6. Nearly two million years ago, Homo erectus (or, according to more recent taxonomies, Homo of some pre-sapiens species that should have a different name....) spread out of Africa across all of southern Eurasia. By 100,000 years ago or so, Homo erectus was gone, and Homo sapiens occupied more or less the same region. Two general scenarios for this replacement have been proposed:
The 'Out-of-Africa hypothesis' proposes that H. sapiens originated in east Africa, where our species differentiated from ancestral H. erectus (or similar), and spread outward, replacing H. erectus populations (presumably through competition, but predation not excluded...) as they went. Thus, all H. sapiens share a common ancestor in the earliest H. sapiens populations in Africa.

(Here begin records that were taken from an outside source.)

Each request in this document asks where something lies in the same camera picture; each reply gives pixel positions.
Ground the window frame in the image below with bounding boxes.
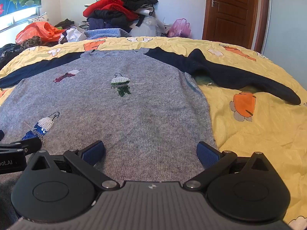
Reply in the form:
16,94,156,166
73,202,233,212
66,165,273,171
0,6,42,33

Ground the yellow printed quilt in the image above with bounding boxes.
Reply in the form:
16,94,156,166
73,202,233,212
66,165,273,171
0,36,307,230

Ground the pile of clothes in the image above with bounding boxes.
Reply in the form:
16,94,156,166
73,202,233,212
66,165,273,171
83,0,139,21

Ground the light blue knit garment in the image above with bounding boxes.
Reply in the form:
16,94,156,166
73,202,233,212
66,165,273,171
84,28,131,40

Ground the pink plastic bag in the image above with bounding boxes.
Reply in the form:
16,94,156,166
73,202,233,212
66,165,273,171
168,18,191,38

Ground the grey sweater with navy sleeves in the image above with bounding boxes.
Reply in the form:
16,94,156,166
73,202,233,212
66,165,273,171
0,48,301,221

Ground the brown wooden door frame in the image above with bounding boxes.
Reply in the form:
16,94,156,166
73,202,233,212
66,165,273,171
254,0,271,53

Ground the frosted glass wardrobe door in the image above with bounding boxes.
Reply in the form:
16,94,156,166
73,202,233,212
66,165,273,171
262,0,307,63

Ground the white crumpled plastic bag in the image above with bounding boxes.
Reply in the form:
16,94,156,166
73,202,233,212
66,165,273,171
59,27,87,44

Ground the grey plastic bag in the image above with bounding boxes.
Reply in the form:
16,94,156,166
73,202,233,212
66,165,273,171
130,16,166,38

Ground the brown wooden door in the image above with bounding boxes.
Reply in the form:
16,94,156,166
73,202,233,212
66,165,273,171
203,0,259,49

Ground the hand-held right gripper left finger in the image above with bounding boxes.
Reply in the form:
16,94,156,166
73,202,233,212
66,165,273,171
24,140,120,192

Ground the floral pillow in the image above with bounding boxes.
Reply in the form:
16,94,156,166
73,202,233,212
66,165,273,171
27,13,50,25

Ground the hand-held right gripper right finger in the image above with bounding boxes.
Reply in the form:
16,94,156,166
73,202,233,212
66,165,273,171
183,142,276,192

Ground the dark olive cloth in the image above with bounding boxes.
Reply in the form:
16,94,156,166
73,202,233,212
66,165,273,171
55,19,75,29

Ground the navy padded garment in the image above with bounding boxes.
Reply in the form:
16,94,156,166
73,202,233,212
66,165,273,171
87,10,133,31

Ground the leopard print cloth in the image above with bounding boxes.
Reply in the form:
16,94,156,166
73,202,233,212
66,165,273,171
20,36,43,51

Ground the orange plastic bag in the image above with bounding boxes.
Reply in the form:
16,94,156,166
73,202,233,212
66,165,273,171
16,21,66,45

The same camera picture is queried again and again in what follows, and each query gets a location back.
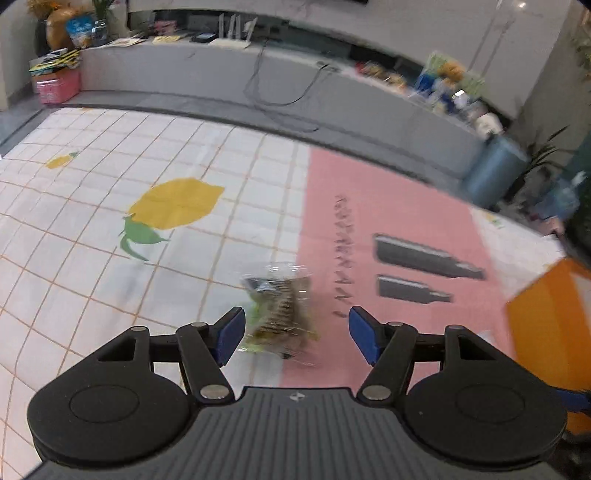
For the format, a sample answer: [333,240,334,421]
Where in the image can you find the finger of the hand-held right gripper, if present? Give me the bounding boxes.
[554,387,591,415]

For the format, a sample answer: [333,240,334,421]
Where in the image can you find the lemon print checked tablecloth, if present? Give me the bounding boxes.
[0,107,571,476]

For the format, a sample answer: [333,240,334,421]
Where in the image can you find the blue snack bag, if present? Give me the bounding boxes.
[64,16,96,48]

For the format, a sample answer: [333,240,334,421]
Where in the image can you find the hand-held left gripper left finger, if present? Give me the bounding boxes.
[96,307,247,403]

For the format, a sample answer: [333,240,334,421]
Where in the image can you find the blue printed box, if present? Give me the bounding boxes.
[414,73,440,101]

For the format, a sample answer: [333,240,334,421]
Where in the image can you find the green plant in glass vase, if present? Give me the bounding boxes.
[91,0,115,45]

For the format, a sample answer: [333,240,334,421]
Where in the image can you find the white router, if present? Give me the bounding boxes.
[214,13,257,49]

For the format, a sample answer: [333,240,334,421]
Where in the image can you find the brown teddy bear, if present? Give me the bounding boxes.
[436,59,465,85]

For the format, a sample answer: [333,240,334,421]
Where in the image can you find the blue pedal trash can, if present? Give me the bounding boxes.
[461,136,530,209]

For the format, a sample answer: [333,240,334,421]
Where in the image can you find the black vase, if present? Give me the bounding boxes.
[34,18,50,57]

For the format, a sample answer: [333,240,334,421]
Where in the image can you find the loose white papers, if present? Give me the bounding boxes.
[96,37,149,49]

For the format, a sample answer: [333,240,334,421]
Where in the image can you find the green ivy plant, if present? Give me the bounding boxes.
[571,31,591,85]

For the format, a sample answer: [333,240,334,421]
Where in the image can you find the blue water jug with pump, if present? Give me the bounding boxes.
[537,170,588,223]

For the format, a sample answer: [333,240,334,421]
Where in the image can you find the dark olive snack packet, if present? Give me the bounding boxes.
[237,261,320,366]

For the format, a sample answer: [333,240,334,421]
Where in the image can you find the long-leaf plant in black pot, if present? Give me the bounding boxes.
[507,124,574,214]

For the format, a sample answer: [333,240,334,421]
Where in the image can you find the stack of yellow black booklets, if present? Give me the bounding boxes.
[28,49,82,75]

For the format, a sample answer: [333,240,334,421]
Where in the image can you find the orange cardboard box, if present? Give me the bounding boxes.
[505,257,591,435]

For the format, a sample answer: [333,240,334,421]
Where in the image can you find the pink printed mat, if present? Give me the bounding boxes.
[279,150,523,389]

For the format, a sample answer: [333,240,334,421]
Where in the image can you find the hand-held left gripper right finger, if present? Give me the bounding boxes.
[348,306,500,401]

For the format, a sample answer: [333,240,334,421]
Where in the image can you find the pink storage box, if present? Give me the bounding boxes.
[35,71,83,106]

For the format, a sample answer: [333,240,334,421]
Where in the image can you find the black cable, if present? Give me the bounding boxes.
[242,39,334,108]

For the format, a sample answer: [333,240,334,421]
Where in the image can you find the orange gourd vase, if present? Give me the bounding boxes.
[45,6,77,50]

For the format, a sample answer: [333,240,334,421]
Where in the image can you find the long grey television console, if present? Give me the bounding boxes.
[78,8,491,195]

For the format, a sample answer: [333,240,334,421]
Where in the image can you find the pile of small wrapped sweets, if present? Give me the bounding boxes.
[357,62,408,89]

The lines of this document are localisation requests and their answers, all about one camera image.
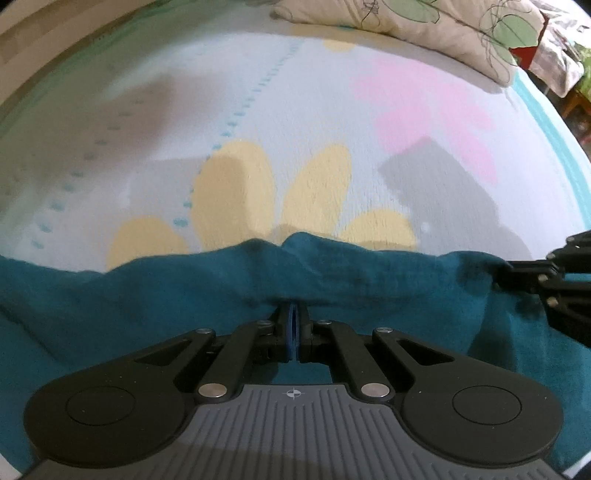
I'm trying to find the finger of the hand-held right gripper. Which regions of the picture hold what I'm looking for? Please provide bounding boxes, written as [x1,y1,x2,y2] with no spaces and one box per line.
[496,276,591,348]
[496,230,591,278]

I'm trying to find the white slatted headboard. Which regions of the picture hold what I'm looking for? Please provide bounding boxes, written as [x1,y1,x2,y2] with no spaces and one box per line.
[0,0,162,109]

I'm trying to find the wooden stool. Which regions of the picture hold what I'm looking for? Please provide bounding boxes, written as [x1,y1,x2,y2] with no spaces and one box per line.
[560,88,591,141]

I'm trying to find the white leaf-print pillow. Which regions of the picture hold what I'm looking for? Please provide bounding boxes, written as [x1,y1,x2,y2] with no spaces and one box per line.
[270,0,546,88]

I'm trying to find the grey checkered cloth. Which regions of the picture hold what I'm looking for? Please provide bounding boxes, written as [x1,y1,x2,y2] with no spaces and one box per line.
[526,0,591,99]

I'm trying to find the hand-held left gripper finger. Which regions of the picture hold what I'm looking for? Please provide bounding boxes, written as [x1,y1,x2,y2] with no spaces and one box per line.
[134,302,294,404]
[294,302,456,403]

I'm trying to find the teal pants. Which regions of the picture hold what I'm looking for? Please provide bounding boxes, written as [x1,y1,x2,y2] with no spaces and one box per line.
[0,231,591,480]

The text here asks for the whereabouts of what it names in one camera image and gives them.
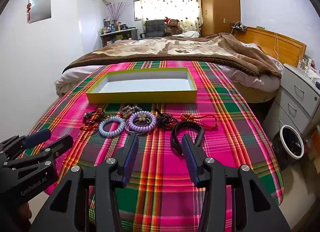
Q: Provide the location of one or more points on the brown patterned fleece blanket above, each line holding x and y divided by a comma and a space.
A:
175, 47

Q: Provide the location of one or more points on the group of desk bottles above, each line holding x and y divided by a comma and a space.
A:
111, 26

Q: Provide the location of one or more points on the white pillow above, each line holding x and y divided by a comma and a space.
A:
191, 34

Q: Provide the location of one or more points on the purple branch decoration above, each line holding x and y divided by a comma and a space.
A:
116, 12

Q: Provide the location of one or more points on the group of nightstand items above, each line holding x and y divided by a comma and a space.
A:
310, 67

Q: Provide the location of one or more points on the wooden wardrobe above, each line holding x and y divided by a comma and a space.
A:
220, 4

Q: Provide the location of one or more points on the small cluttered desk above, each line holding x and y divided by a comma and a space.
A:
117, 37

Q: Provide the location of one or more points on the grey drawer nightstand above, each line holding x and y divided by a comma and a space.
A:
292, 92

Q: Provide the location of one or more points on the yellow shallow cardboard box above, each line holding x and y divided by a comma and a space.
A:
150, 84

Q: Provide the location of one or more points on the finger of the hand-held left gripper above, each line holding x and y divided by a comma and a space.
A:
57, 147
37, 137

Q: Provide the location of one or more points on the pink green plaid blanket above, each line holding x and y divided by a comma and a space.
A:
160, 197

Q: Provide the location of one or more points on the pink thin bangle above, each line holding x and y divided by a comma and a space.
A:
140, 134

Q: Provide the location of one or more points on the silver wall poster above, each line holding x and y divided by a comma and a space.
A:
40, 9

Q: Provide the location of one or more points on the rhinestone hair accessory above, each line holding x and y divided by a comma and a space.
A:
127, 110

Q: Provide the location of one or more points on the black white-rimmed trash bin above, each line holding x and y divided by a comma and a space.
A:
282, 147

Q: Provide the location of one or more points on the person's left hand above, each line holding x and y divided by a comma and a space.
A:
23, 214

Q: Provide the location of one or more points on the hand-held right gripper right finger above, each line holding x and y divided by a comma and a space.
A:
188, 157

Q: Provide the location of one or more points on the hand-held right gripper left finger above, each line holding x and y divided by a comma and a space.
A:
135, 152

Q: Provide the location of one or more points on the orange red knot ornament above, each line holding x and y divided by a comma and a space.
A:
186, 117

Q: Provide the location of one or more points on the brown teddy bear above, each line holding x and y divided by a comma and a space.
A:
173, 26

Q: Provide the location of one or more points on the wooden bed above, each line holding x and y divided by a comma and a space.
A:
282, 44

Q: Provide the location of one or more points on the red hanging wall ornament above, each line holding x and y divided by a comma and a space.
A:
29, 12

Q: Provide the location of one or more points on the headboard shelf with chargers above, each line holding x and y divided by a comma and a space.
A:
238, 26

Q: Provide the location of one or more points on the black wrist band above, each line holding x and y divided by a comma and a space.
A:
175, 137

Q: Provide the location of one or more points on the black office chair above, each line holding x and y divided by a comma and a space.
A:
153, 27

The 'Multiregional hypothesis' suggests that H.erectus populations
throughout this range were gradually modified, by common selective
pressures and as a consequence of frequent immigration/gene flow among populations, so that H. sapiens developed in continuity with H. erectus throughout its range. In this scenario, the ancestors of, for example, east Asian H. sapiens would be largely or entirely east Asian H. erectus, and the most recent common ancestor of all H. sapiens would be much earlier, in the H. erectus lineage.
Address the following questions:
A)
Do either of these hypotheses seem more plausible in principle, given
what you understand of the processes of natural selection and
speciation (explain)?
B)
What sorts of archeological/paleontological evidence might be useful in
discriminating between the two hypotheses (i.e., do the hypotheses
yield different predictions in terms of expected patterns)?
C)
What sorts of genetic relationships among existing humans are
suggested, and how might these be used to assess the hypotheses?